According to the National Cancer Institute, melanoma of the skin is the most deadly form of skin cancer. Many people want to keep an eye out for possible symptoms and take action fast, if necessary. So, could you make an app for that? Hmm, as “app”ealing as it sounds, hold the phone. In two cases, the developers of apps that purported to be melanoma detection tools – Mole Detective and MelApp – have settled the FTC’s charges that they did not have evidence to support such claims. The cases are based on the long-standing and well-settled principle that marketers need scientific substantiation to back up claims that their products offer health or disease-related benefits.

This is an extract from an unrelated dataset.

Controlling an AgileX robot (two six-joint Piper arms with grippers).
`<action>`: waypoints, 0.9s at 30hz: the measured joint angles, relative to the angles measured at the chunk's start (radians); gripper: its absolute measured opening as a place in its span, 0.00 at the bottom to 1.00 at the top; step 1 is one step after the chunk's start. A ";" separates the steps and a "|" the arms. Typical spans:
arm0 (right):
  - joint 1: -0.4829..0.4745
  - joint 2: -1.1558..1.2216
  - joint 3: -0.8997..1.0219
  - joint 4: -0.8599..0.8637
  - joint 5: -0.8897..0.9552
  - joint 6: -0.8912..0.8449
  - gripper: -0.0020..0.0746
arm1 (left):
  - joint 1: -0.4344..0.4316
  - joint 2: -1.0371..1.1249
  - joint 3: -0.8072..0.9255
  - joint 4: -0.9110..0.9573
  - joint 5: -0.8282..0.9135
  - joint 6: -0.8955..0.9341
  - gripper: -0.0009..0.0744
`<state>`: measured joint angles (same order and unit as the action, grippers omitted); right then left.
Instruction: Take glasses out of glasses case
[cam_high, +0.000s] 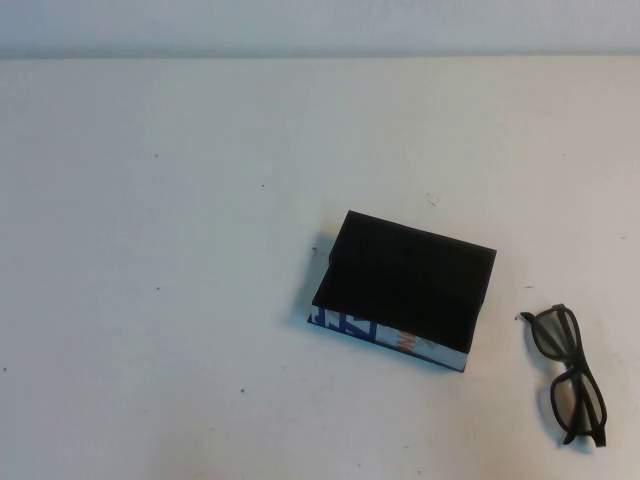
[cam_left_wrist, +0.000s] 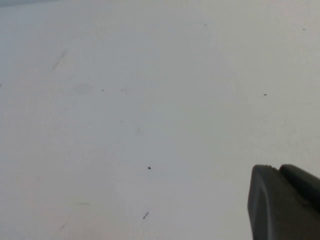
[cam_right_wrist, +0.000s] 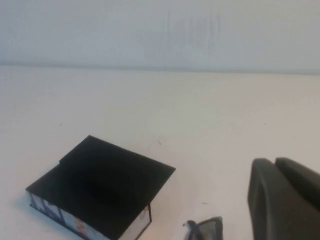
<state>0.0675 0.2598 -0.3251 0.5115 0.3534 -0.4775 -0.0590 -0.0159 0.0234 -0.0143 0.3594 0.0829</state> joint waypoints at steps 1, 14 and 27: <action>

Each company claimed its app used a mathematical algorithm to measure the characteristics of moles for melanoma using these criteria: Asymmetry, Border, Color, Diameter, and Evolution or ABCDE for short. But the truth is that the companies had no evidence that their apps could actually detect melanoma – early or at all.
MelApp’s marketer, Health Discovery Corporation, agreed to settle the FTC’s charges, as did Mole Detective’s original marketers, Kristi Kimball and New Consumer Solutions LLC. Among the orders’ requirements are that the defendants must disgorge monies they received and substantiate any future melanoma detection claims with sufficiently rigorous human clinical testing of the device. The current marketers of Mole Detective, Avi Lasarow and his company L Health Ltd., did not agree to settle; the FTC will litigate its case against them.
We’ve said it before but it’s “app”ropriate to repeat: Before claiming your app – or any other product or service you’re selling – can detect, treat or cure any condition or change someone’s health, be sure you have the competent and reliable scientific evidence to support your claim.